If CMOs Are Unhappy With Digital, It’s Their Own Fault

by Jason Falls |
Jason Falls
Jason Falls

According to an article in AdWeek and a survey conducted by recruiting firm Heidrick & Struggles, chief marketing officers are unhappy with their digital strategies. H&S polled 111 senior marketing executives at firms with $1 billion or more in annual revenues to come up with the “kinda sucks” prerogative. This essentially means they polled people who are used to spending a LOT of money on advertising who think the web space under-serves.

Apples to oranges.

Apples & Oranges - They Don't Compare
Image by TheBusyBrain via Flickr

And it’s not just the fact that digital activation is intrinsically different than traditional advertising. It’s that the entire focus and purpose of it are genetically divergent.

Traditional advertising is about a one-way line of communications. Brands blast messages to the masses in hopes a certain percentage of them buy … or recall … or think happy thoughts of them. Digital communications has now become a world more focused on conversation and engagement rather than the delivery of messaging. These are long-haul propositions.

Consumers will not trust your brand after one week of providing engaging content or compelling online material. They won’t trust your brand after one month, either. But hold down the fort for three, six or nine months, without suddenly shifting behavior or strategy, and you will start to see the growth in your investment online.

CMOs are unhappy because their attention spans are as abbreviated as their consumer’s. They want instant results, quick fixes and here and now solutions. Social media, and, similarly, online communications, is not only not an instant fix for genetic brand problems, but requires an investment of both time and resources to be played out consistently.

Simply put, CMOs should have been investing the time and attention into a long-term relationship with their customers well before the economy sagged and digital became more fiscally responsible. As such, they aren’t getting the residual benefit from creating an ongoing relationship with their most ardent fans. They see digital as a “campaign” or a short-term solution. It is … if the agency just wants to pacify the client. If you’re doing a good job for and with your client, however, you are building a digital behavior, not campaign, that proves over time that your brand can be counted on for compelling content and customer service that adds value to the online time spent by its fans.

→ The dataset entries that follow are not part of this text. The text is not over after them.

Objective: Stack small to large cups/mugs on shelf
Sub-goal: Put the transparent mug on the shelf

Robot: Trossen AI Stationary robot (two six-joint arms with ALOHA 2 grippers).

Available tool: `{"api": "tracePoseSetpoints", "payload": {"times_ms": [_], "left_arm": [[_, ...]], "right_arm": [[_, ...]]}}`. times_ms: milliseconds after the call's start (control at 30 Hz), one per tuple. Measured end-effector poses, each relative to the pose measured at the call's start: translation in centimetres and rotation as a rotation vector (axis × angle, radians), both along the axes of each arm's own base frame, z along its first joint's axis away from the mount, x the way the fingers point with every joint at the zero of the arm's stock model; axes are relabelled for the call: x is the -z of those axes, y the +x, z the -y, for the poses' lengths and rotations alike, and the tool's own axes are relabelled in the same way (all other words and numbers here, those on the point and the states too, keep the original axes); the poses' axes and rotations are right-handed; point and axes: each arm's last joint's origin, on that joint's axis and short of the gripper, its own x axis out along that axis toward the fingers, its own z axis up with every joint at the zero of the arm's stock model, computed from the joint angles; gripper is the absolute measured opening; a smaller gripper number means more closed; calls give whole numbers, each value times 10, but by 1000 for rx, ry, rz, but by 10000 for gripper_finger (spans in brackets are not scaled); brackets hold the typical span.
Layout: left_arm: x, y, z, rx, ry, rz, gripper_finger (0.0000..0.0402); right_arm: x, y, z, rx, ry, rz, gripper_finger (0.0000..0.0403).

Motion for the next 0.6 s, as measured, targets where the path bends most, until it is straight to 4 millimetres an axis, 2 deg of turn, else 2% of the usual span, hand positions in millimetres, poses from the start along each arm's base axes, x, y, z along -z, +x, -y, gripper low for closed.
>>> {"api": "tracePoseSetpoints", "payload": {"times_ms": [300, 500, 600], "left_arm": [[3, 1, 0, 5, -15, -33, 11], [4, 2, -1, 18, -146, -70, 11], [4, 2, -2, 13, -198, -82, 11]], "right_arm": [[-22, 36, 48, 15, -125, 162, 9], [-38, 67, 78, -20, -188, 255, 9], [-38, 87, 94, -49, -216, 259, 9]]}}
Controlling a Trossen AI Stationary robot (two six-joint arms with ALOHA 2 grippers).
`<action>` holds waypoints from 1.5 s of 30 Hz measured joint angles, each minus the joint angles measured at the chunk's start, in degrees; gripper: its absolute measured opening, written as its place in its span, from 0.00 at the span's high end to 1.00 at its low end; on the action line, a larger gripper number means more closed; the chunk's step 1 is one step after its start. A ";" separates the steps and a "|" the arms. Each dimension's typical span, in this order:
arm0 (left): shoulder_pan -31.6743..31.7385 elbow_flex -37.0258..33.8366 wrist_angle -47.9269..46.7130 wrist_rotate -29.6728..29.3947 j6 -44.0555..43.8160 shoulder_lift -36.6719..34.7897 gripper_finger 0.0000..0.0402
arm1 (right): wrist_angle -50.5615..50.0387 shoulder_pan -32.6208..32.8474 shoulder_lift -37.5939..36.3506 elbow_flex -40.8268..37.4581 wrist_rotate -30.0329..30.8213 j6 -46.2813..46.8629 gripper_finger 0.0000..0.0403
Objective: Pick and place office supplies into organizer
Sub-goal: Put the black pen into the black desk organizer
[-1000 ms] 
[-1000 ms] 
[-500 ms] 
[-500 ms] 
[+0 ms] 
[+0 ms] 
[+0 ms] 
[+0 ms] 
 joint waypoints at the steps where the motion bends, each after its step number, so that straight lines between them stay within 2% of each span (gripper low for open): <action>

My guess is the 111 senior marketing executives surveyed are dissatisfied because they’ve only focused on digital for three or four months. Stay the course, don’t rip and flip just because your quarter-to-quarter numbers don’t show dramatic increases and see how satisfied you are in December 2009 (one year after the original survey).

Of course, that is assuming those brands are doing it right online in the first place.

Am I wrong? Should marketing executives expect faster turnarounds and returns on their digital investments? How and why? And how slow is too slow for marketing managers you know? The comments are yours.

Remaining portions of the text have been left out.